What do the lines say, reproduced word for word, from the first of the entries below through the line bearing "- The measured"?

● ● ● ● ● ● ●

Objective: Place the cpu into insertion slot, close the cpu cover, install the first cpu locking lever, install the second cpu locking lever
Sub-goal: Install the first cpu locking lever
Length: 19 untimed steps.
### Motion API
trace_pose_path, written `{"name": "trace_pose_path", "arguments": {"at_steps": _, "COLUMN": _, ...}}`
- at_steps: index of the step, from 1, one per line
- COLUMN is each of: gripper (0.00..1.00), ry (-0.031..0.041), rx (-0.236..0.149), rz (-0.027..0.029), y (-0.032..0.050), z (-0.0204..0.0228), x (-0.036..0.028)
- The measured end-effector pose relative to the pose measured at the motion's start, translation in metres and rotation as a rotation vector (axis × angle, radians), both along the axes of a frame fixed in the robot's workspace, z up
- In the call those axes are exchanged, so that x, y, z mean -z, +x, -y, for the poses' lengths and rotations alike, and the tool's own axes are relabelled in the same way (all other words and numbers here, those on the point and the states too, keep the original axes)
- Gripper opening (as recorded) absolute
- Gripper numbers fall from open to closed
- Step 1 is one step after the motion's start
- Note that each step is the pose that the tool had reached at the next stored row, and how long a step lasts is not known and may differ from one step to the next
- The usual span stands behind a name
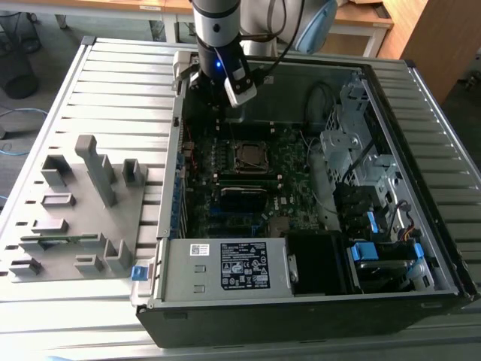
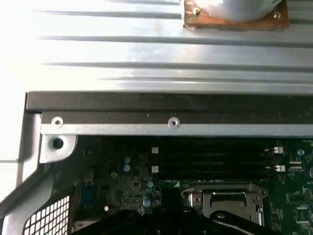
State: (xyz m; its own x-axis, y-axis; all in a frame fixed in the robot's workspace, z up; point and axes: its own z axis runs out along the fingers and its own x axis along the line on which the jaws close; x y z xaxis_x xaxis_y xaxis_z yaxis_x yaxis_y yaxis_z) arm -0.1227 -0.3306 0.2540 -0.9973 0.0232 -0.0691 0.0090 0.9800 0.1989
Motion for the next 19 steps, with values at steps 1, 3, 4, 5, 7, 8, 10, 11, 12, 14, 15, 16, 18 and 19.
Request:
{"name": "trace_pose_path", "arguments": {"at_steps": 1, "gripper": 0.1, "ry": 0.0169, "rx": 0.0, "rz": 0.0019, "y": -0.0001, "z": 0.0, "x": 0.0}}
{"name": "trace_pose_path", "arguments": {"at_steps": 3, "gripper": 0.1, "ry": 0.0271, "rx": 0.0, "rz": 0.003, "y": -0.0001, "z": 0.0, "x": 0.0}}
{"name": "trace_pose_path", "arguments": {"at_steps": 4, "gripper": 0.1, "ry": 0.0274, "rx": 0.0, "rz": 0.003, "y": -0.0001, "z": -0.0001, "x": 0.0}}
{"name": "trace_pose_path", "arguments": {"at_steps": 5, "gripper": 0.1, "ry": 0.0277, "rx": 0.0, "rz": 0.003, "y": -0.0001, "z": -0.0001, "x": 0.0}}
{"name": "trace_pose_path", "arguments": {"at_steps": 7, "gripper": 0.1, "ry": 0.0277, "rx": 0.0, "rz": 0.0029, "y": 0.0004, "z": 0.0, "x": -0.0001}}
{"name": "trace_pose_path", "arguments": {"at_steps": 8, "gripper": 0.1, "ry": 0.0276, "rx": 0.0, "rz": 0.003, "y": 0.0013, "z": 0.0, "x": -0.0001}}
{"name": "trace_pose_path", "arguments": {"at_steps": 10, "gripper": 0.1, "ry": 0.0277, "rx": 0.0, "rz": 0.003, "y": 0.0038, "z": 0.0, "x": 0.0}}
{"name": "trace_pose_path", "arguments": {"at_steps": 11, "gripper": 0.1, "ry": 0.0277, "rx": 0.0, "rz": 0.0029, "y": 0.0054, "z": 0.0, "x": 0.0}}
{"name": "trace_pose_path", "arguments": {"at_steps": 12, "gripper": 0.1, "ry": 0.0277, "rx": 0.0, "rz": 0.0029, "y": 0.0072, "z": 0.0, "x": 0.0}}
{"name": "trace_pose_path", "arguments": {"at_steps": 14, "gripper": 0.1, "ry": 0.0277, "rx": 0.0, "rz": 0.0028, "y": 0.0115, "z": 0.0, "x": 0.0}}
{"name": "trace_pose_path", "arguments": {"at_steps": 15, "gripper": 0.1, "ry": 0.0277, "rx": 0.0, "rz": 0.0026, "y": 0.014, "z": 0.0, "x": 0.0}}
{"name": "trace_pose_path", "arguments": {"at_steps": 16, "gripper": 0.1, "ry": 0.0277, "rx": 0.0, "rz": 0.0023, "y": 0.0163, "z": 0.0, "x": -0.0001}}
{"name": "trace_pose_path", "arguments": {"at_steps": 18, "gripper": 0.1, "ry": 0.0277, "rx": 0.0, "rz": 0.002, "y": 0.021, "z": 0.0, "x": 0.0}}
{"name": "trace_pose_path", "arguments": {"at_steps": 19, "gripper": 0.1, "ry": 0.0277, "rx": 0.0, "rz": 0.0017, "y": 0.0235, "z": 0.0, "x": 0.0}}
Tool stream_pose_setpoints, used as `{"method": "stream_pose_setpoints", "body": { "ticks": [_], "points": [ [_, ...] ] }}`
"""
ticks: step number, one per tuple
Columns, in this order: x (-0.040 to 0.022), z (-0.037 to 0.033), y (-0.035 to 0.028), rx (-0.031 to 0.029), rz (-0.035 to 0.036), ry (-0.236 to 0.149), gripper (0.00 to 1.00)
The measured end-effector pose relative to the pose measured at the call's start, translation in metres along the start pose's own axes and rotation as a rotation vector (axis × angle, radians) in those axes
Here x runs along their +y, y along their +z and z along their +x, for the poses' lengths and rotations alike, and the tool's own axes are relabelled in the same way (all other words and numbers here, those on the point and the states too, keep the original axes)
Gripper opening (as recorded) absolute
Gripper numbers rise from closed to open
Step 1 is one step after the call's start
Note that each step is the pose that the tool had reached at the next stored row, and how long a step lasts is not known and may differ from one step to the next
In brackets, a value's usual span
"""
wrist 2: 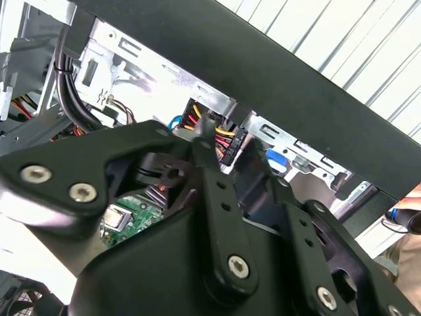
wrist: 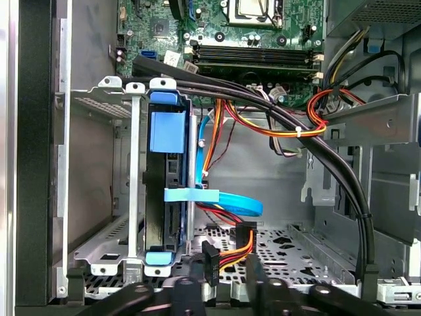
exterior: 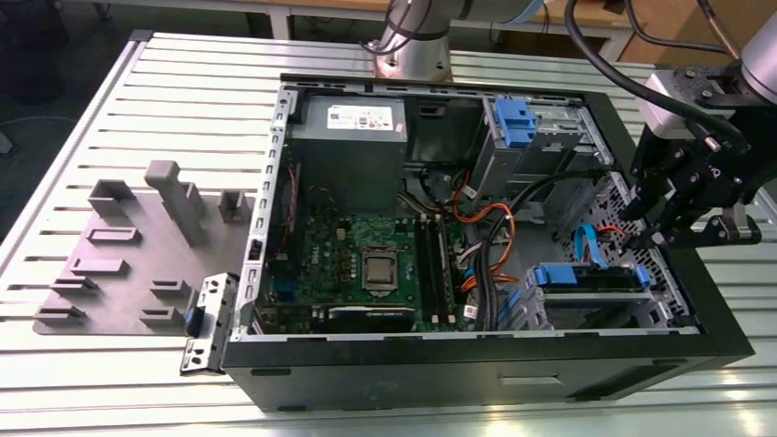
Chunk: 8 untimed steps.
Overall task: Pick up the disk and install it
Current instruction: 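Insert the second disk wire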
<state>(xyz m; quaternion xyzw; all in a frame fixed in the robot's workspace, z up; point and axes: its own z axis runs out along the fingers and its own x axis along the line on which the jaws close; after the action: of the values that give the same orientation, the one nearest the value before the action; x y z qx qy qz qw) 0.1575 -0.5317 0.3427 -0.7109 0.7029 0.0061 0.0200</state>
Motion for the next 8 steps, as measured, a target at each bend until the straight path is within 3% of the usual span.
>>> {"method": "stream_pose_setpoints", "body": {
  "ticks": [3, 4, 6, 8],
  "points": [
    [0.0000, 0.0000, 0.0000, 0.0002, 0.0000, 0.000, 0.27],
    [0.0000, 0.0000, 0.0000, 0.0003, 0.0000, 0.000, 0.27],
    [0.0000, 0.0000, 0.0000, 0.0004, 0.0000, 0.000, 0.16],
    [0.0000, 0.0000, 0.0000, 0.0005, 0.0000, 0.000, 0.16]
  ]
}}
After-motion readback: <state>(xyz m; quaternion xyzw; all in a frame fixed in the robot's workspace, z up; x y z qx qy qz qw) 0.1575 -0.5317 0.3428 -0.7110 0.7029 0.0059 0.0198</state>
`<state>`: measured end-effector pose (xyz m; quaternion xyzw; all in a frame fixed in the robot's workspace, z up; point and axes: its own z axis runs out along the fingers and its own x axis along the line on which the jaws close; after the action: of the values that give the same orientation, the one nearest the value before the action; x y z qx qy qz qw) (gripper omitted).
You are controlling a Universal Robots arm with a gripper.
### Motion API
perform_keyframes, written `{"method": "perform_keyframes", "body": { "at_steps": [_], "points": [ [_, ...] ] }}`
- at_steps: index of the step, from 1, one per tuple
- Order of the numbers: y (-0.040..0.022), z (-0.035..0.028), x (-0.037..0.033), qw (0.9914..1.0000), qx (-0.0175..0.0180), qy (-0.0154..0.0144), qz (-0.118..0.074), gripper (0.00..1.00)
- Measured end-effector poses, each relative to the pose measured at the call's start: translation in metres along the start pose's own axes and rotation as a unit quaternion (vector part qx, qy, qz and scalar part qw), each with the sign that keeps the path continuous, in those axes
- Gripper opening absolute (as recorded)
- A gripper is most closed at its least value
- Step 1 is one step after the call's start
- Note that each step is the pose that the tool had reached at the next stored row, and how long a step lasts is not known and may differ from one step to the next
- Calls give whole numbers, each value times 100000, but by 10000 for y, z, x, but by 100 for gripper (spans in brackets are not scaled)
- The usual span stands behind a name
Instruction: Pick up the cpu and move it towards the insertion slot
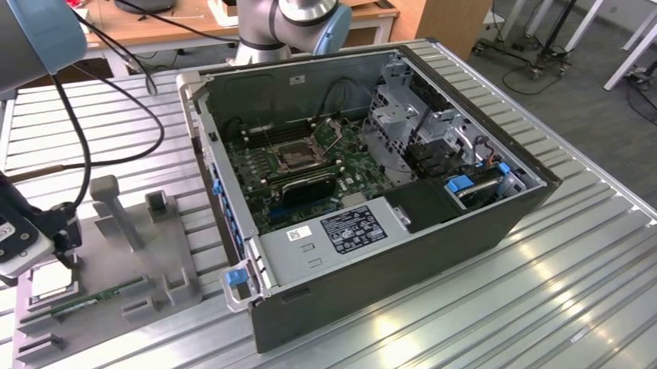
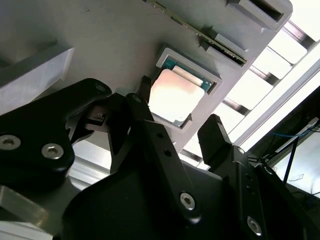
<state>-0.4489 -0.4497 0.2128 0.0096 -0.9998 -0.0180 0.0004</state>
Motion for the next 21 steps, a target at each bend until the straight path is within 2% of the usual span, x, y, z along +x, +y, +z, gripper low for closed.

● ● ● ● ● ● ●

▶ _Response area_:
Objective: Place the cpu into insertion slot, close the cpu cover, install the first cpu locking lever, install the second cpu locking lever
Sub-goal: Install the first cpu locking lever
Length: 19 untimed steps.
### Motion API
trace_pose_path, written `{"name": "trace_pose_path", "arguments": {"at_steps": _, "COLUMN": _, ...}}`
- at_steps: index of the step, from 1, one per line
- COLUMN is each of: gripper (0.00..1.00), ry (-0.031..0.041), rx (-0.236..0.149), rz (-0.027..0.029), y (-0.032..0.050), z (-0.0204..0.0228), x (-0.036..0.028)
- The measured end-effector pose relative to the pose measured at the motion's start, translation in metres and rotation as a rotation vector (axis × angle, radians), both along the axes of a frame fixed in the robot's workspace, z up

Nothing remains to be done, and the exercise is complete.